Cristián Gómez Olivares: El hombre de acero


PADRE

 1.-
      
 El hombre de acero está durmiendo pero la autopista
no parece darse cuenta. Cabecea de brazos cruzados
como inmutable copiloto que prefiere guardar silencio

mientras el camino cubra esa distancia equivalente
a un futuro que no parece tenerlo contemplado. Una
cámara fotografía el número de nuestra patente

para que a nadie le queden dudas de que intentamos
escapar de los efectos más tóxicos de la criptonita
pero no pudimos: el hombre de acero va muriendo

sin que nada podamos hacer para despertarlo. Abre
los ojos pero no mira porque la carretera no le pertenece
si no ha manejado a más de noventa por el carril

que lo devuelva hasta Santiago. Cuando llegamos
finalmente al aeropuerto y le digo viejo, despierta,
ya estamos, parece recordar que las autopistas son

un sueño, aunque la visión de rayos X ahora le falle
y ni siquiera pueda cargar sus maletas. El cigarrillo
le renueva las energías, casi podría decir que alcanza

a despertarlo. ¿Cómo andai de plata?, me pregunta
antes de despedirse, no vayamos a confundirnos
por un par de pestañadas, el hombre de acero

nunca le tuvo miedo a la gramática, es preferible
que el barco se hunda a nadar sin haber aprendido
sobre las aguas de un mar que no puede enseñarle

otra cosa que no sea a despedirse: el último llamado
a los pasajeros es nuestra forma de escribir en el cielo.
Mi padre es adiós.

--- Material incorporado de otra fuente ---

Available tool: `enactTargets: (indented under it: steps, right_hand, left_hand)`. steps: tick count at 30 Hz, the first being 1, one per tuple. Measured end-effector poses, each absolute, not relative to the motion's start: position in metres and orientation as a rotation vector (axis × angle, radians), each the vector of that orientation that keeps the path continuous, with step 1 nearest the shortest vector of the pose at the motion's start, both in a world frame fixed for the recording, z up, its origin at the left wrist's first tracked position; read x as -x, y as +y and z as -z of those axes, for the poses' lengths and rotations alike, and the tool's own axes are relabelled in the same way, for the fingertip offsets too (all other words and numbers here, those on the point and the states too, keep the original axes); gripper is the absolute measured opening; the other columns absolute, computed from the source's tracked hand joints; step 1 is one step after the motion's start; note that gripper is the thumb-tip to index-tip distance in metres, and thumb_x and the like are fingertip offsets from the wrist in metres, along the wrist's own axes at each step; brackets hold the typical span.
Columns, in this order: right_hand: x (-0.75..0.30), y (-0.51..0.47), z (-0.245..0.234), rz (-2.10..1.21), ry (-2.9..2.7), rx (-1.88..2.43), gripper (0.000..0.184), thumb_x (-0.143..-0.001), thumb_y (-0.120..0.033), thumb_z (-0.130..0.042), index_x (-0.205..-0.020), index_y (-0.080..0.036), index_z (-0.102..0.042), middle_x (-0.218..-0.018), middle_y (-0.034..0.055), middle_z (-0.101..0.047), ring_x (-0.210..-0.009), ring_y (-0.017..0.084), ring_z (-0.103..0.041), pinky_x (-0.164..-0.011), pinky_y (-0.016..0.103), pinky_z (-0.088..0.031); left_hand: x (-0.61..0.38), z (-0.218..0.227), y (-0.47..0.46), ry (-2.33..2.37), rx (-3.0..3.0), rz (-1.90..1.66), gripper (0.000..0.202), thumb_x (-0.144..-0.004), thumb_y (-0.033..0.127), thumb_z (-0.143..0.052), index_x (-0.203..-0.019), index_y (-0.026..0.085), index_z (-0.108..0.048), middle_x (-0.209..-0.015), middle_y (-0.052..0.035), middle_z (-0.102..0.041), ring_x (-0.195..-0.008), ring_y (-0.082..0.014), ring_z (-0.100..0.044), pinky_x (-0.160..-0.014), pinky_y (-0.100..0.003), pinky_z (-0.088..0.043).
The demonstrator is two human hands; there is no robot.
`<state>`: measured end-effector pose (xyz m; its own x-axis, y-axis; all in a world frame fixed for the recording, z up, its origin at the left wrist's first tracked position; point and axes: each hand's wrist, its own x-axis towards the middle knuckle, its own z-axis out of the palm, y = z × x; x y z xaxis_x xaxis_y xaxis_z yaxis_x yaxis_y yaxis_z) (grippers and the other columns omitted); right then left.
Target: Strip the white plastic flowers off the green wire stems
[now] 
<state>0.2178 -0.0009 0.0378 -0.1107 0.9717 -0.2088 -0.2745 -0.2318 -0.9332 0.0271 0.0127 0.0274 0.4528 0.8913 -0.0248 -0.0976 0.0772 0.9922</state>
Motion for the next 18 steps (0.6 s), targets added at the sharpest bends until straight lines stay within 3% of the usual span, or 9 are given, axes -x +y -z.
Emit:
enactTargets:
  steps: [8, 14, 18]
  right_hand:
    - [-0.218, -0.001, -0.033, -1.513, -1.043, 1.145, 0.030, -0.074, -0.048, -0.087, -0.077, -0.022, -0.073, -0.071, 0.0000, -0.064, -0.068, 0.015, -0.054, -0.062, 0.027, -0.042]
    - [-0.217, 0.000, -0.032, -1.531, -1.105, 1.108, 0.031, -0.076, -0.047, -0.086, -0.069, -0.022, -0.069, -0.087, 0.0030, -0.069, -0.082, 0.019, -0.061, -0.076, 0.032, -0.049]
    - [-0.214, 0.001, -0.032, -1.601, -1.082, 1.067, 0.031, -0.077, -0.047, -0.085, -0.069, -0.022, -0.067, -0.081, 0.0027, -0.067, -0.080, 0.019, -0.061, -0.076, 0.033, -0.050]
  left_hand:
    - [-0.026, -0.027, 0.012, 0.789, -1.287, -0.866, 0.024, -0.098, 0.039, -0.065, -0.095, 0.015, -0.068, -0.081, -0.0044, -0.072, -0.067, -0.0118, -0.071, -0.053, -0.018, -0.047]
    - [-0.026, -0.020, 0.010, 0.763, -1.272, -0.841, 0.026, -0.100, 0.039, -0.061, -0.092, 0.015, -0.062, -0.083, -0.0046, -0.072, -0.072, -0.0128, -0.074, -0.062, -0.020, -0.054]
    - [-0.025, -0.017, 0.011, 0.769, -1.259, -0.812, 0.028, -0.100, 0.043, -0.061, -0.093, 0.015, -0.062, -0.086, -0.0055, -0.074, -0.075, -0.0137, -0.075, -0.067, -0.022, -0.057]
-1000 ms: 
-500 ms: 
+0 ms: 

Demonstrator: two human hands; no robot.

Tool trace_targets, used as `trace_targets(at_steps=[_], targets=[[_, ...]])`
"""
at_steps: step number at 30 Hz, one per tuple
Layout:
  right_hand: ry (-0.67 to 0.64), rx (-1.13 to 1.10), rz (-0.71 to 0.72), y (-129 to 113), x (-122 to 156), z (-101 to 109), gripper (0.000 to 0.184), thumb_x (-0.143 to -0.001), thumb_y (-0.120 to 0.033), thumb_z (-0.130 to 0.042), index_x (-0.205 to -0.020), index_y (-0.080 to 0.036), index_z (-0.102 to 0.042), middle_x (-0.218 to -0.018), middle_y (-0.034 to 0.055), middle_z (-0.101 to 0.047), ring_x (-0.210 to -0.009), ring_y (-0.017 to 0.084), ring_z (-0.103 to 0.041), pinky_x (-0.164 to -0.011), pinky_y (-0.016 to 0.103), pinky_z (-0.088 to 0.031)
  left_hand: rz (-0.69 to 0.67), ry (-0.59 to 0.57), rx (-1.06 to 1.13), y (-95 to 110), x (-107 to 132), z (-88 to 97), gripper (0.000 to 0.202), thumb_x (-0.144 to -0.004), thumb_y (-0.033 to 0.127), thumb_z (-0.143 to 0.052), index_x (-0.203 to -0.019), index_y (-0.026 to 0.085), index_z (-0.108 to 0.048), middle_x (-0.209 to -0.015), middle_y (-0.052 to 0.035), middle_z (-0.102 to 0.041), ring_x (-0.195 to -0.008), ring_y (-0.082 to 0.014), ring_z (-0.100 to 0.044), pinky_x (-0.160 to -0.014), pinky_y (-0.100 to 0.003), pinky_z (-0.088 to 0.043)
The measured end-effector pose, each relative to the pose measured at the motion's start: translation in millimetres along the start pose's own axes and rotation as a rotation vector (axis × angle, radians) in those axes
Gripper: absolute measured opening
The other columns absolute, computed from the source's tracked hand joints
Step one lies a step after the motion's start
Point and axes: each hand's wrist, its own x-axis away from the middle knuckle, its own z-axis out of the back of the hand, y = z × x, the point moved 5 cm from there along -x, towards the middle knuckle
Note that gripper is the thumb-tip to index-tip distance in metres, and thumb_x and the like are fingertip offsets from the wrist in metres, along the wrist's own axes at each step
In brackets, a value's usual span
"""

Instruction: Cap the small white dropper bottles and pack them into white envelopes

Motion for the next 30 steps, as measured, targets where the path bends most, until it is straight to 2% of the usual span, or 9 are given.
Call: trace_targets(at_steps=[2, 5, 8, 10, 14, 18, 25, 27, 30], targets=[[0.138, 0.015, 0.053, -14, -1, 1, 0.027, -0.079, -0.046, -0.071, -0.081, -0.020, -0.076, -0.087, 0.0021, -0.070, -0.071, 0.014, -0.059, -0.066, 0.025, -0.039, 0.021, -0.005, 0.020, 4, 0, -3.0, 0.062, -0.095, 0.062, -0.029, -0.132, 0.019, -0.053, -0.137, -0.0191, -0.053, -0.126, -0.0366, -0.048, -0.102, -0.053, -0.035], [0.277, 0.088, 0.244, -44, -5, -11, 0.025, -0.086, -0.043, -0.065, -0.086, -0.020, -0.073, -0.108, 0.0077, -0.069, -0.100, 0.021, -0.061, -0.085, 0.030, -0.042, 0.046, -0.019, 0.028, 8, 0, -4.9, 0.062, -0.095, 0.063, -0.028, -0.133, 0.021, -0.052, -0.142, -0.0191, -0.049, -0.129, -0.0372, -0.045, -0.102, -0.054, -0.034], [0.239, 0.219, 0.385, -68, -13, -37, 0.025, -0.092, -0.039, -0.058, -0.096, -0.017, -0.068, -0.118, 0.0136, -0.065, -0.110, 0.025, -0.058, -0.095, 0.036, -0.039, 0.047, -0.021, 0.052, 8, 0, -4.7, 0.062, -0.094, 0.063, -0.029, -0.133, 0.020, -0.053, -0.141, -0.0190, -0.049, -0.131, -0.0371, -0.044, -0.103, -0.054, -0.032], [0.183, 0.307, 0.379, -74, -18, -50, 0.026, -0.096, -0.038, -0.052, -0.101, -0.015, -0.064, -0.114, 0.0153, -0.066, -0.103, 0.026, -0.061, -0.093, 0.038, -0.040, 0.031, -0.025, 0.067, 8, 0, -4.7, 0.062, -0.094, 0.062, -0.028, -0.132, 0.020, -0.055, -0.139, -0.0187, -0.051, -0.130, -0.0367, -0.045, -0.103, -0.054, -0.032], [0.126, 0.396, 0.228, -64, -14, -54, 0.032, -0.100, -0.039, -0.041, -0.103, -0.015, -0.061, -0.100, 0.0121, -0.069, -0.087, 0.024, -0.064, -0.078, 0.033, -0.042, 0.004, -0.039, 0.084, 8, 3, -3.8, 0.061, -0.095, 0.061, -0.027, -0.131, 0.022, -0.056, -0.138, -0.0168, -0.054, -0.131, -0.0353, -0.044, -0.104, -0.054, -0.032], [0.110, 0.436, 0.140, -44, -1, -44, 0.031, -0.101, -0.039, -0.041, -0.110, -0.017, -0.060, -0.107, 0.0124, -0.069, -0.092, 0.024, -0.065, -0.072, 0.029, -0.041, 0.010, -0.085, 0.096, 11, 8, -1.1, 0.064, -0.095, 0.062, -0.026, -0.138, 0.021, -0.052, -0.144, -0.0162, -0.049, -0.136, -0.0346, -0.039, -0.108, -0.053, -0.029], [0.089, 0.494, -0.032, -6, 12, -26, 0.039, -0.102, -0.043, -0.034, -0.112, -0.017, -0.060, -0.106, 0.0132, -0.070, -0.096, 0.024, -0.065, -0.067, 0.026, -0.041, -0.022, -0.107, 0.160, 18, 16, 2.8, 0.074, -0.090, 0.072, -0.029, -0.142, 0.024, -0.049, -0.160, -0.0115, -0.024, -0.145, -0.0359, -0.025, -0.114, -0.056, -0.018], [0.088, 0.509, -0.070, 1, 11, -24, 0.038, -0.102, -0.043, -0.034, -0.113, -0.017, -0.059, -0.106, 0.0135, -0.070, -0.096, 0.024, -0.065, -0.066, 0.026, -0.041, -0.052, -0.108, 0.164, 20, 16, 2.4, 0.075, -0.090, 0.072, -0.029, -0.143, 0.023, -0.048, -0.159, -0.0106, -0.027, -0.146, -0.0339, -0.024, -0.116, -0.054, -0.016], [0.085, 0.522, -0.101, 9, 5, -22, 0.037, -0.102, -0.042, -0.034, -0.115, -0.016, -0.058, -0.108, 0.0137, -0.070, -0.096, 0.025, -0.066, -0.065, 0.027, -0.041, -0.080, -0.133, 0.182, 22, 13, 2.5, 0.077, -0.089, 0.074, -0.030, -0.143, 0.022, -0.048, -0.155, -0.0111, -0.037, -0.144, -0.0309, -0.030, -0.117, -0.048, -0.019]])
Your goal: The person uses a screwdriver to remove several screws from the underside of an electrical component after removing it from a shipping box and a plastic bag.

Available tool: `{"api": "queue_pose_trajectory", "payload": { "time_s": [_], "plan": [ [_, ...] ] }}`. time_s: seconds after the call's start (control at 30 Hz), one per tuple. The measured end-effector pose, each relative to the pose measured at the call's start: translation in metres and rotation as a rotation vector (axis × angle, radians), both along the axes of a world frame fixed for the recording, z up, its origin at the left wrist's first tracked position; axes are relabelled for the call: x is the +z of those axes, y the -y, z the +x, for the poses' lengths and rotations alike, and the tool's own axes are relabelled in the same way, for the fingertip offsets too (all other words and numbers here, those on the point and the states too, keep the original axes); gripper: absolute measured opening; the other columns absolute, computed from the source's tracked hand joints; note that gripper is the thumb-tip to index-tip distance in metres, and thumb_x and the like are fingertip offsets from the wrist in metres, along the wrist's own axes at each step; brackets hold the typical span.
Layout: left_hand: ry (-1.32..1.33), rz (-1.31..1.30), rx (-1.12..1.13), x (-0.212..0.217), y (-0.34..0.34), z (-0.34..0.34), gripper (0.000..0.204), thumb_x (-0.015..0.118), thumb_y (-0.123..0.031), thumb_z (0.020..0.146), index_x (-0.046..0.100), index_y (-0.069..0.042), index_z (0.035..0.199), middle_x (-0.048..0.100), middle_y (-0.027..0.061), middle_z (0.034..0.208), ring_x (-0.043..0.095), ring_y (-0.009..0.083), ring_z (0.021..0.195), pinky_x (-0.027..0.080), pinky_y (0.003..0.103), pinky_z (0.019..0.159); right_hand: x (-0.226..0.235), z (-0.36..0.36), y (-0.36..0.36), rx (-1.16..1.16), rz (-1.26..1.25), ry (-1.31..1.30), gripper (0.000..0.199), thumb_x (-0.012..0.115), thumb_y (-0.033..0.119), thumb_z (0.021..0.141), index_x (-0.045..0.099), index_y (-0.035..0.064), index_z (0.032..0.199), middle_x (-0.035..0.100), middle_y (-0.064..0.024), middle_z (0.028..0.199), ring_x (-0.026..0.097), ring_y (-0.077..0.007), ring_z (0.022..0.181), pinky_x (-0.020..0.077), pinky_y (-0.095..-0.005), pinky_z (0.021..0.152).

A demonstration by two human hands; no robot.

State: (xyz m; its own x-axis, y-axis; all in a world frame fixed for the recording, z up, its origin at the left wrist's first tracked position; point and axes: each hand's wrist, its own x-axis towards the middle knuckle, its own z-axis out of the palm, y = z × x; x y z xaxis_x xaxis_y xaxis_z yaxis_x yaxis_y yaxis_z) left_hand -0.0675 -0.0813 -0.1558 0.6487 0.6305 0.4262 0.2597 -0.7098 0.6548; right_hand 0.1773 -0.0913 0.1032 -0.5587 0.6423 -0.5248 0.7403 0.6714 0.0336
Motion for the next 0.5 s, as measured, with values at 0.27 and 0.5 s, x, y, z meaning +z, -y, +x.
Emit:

La clase turista mi país. 

2.-

Estábamos comiendo naranjas en un estadio
al que nunca volveríamos juntos. Un niño
de siete años y el padre de un niño de siete

años a las cuatro de la tarde de un fin de semana
cuando las gradas se mantenían en silencio
como si a los velocistas hubiera que escucharlos

con la misma atención que se le presta a un peso
que recién nos sacamos de encima. No lo
sabíamos entonces pero lo sabríamos luego

la llegada a la meta pronto terminaría por
convertirse en una tarde soleada donde las
cáscaras se guardaban en una bolsa de plástico

y en las tribunas no había nadie que pudiera ser
testigo justo cuando más se le necesitaba, en esa
época aún los teléfonos se usaban para llamar a

otras personas y sólo podía quedar grabado en
la memoria el nombre del ganador de esa carrera.
De las naranjas es de lo único que puedo estar seguro.
***
 NOTA BIOGRÁFICA


Cristián Gómez Olivares (Santiago de Chile, 1971). Poeta y traductor, ha publicado -entre otros títulos- Alfabeto para nadie (2008), La casa de Trotsky (2011), La nieve es nuestra (2012, 2015) y El libro rojo (2019). Junto a Mónica de La Torre, publicó la antología Malditos latinos, malditos sudacas. Poesía hispanoamericana made in USA (2009). Ha traducido los libros Cosmopolita (2014) y Ciudad modelo (2018), de Donna Stonecipher, y la plaquette Yo solía decir su nombre (2020), de Carl Phillips. También publicó La poesía al poder. De Casa de Las Américas a Mcally Jackson (2018), donde reúne sus ensayos en torno a la poesía hispanoamericana contemporánea.